- Genre: Historical drama
- Created by: Michael Hirst; Horatio Hirst;
- Starring: Xavier Molyneux; Jessica Madsen; Levi Miller; Karlis Arnolds Avots; Rod Hallett; Alina Tomnikov; Sisse Marie; Rune Temte;
- Countries of origin: Ireland; United States;
- Original language: English

Production
- Executive producers: Michael Hirst; Horatio Hirst; Morgan O'Sullivan; Steve Stark; Arturo Interian; John Weber; Sheila Hockin; Fred Toye;
- Production companies: MGM Television; O'Sullivan Productions; Toluca Pictures;

Original release
- Network: Amazon Prime Video

= Bloodaxe (TV series) =

Upcoming historical drama television series

Bloodaxe is an upcoming historical drama television series created by Michael Hirst and his son Horatio Hirst for Amazon Prime Video. Set in the 10th century, the series will chronicle the story of the Viking warrior Erik Bloodaxe and his wife, Gunnhild, during Erik's ascent to the throne of Norway.

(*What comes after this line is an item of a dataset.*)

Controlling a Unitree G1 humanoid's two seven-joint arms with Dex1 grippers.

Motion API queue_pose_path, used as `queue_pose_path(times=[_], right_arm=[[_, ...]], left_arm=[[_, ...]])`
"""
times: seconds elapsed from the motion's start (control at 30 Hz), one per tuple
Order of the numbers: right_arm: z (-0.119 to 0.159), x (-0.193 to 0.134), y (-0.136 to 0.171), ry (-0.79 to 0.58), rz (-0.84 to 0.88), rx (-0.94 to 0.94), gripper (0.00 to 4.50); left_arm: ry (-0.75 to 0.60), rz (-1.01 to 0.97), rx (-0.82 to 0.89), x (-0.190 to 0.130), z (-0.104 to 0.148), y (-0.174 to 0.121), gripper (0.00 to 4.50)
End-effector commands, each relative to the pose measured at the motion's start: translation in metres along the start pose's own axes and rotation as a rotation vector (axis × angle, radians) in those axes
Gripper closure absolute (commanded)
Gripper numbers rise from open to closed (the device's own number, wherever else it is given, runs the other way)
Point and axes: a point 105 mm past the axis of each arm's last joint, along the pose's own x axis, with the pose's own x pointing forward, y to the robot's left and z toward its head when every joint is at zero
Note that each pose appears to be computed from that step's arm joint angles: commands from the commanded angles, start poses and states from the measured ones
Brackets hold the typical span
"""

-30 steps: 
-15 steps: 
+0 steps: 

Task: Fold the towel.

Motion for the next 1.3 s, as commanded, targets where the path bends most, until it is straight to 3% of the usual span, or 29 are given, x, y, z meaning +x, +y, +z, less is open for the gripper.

The series is set to premiere in early 2027. In June 2026, ahead of the series premiere, it was renewed for a second season.

==Cast and characters==
===Main===
- Xavier Molyneux as Erik Bloodaxe, a Viking warrior whose rise to power defines the central conflict of the series
- Jessica Madsen as Gunnhild, Erik's wife, known as the "Mother of Kings"
- Levi Miller as Haakon, Erik's younger half-brother
- Karlis Arnolds Avots as Egil, a poet seeking to avenge his family
- Rod Hallett as Athelstan, King of Wessex
- Alina Tomnikov as Greta, a shield-maiden who can secretly transform into the Seer, a mystical figure with divine visions of the future
- Sisse Marie as Thyra, Queen of Denmark
- Rune Temte as Gorm, King of Denmark

===Supporting===
- Jesper Christensen as Harald Fairhair, King of Norway, Erik's father and the ageing first king of all Norway
- Marc Rissmann as Greycloak, Erik's eldest brother
- Kai Luke Brümmer as Strut-Harald, Gunnhild's brother
- Arthur McBain as Sigrod, one of Erik's brothers
- Mads Reuther as the Jarl of Hladir, an ally of Haakon
- Saku Taittonen as Knut, Gorm's son

==Production==
===Development===
On 6 March 2025, it was reported that Michael Hirst and his son Horatio Hirst were developing a historical drama series for Amazon Prime Video centered around the Viking warrior Erik Bloodaxe and titled Bloodaxe, which was subsequently ordered to series. The series is Michael Hirst's third set during the Viking Age, following his role as creator and lead writer of the History Channel series Vikings and his role as executive producer on the Netflix series Vikings: Valhalla. Horatio Hirst previously portrayed the character Bishop Grimketel in four episodes of Vikings: Valhalla, and will make his writing debut with Bloodaxe. Historically, Erik Bloodaxe's father was Harald Fairhair, a character portrayed by Peter Franzén in several seasons of Vikings.

Principal photography for the first season commenced on 2 June 2025 in Wicklow, Ireland. Frederick E.O. Toye is set to direct the opening episodes.

On June 16, 2026, Amazon renewed the series for a second season, which began filming the following month.

===Casting===
In June 2025, Xavier Molyneux and Jessica Madsen were cast in the lead roles of Erik Bloodaxe and Gunnhild respectively. Later that month, Levi Miller joined the main cast as Haakon. In July, Karlis Arnolds Avots, Rod Hallett, Alina Tomnikov, Sisse Marie, and Rune Temte joined the main cast, with Jesper Christensen joining in a supporting role. In October, Marc Rissmann and Kai Luke Brümmer joined the cast while Arthur McBain joined in November. In January 2026, Mads Reuther and Saku Taittonen joined the cast.

In August 2026, Gard Løkke joined the main cast for the second season while Melina Åkerman, Kieran Bew, Sebastian Bull, and George Burgess joined in supporting roles.

==Release==
The series is set to premiere in early 2027 on Amazon Prime Video.